Advanced technology platforms are being leveraged that help improve fleet optimization and precise fleet sizing across all mobility modes. Autonomous mobility services are emerging as an amalgamation of all possible solutions to urban mobility issues – highly efficient fleets that operate for more than 20 hours in a day, shared mobility services, compact vehicles, and limited number of active vehicles on the roads.
This study analyzes the emerging autonomous shuttle mobility market from different perspectives – stakeholder ecosystem and the growing significance of OEMs, autonomous startups, technology platforms and cities, regulatory outlook and commercialization potential, possible business and revenue models, cost comparisons, the importance of data and data sharing, and the global market outlook. Autonomous vehicle designing, parking, maintenance and repair, and insurance are some of the key markets that are expected to be disrupted by the advent of autonomous shuttles.

While commercialization in developed markets is expected by 2019, commercial autonomous shuttle services are expected post-2021 in emerging markets. Commercialization, however, will require substantial capital investment due to factors such as low awareness, low utilization rates, and high initial capital outlay for operations. Government funding will play a critical role in determining success for the market. Cities and transit agencies will be instrumental in implementing the services – integrating autonomous shuttle into the public transit system. Determining proper use cases and deploying the shuttles accordingly will lead to higher adoption and uptake rates. The current use case typically includes last mile connectivity; however, it can be expanded to suit a wide range of mobility requirements across geofenced and non-geofenced operations - in the short run, autonomous shuttles are expected to continue being geofenced and supervised. In the mid to long term, autonomous shuttles will gradually move towards being unsupervised and will operate on non-geofenced routes.

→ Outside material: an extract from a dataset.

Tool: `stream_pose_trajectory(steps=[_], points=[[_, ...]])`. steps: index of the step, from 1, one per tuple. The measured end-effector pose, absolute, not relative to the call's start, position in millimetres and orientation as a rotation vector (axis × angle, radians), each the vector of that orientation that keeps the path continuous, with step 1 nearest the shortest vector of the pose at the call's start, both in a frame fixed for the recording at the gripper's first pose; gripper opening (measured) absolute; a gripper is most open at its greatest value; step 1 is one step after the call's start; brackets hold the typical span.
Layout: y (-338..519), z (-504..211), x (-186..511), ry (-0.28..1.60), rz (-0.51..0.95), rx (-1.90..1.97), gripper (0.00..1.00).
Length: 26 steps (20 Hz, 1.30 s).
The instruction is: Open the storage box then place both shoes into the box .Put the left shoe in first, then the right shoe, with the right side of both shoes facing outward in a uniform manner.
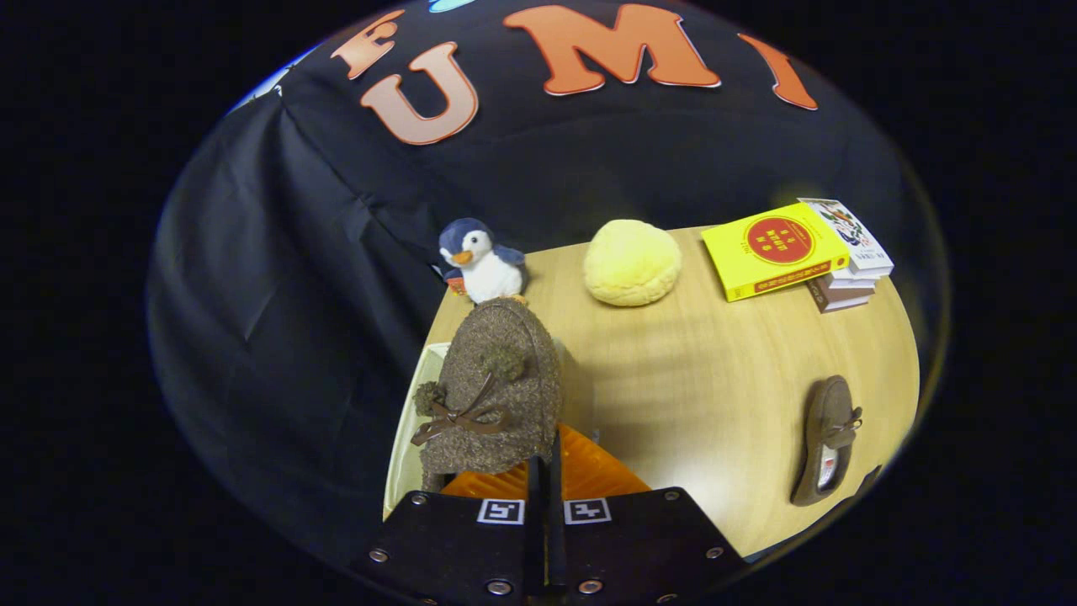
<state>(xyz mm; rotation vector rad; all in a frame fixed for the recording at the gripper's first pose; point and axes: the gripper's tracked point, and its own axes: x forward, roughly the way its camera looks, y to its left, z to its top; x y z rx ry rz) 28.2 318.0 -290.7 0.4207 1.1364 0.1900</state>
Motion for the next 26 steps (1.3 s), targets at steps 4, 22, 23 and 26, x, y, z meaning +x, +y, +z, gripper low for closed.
stream_pose_trajectory(steps=[4,22,23,26], points=[[371.4,-319.3,20.0,1.225,0.19,0.432,0.03],[451.4,-395.4,-6.3,1.403,0.254,0.431,0.47],[446.9,-384.3,-2.2,1.377,0.28,0.453,0.54],[423.5,-337.3,6.6,1.311,0.348,0.53,0.74]])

The autonomous shuttle market is currently dominated by vehicle manufacturers and technology platforms such as Easymile, Navya, Aptiv, May Mobility, Bestmile, Oxbotica, and Sensible 4. However, it is expected that all service providers will move towards becoming a platform – controlling every part of the value chain.

As the market evolves, new business models such as autonomous delivery and logistics services are expected to gain significance. A number of pilots, including pilots by OEMs such as Ford and GM, are being undertaken for autonomous deliveries.

With robust market potential and growth trajectory, the autonomous shuttle market is expected to constitute 50% of the demand responsive transit market by 2030.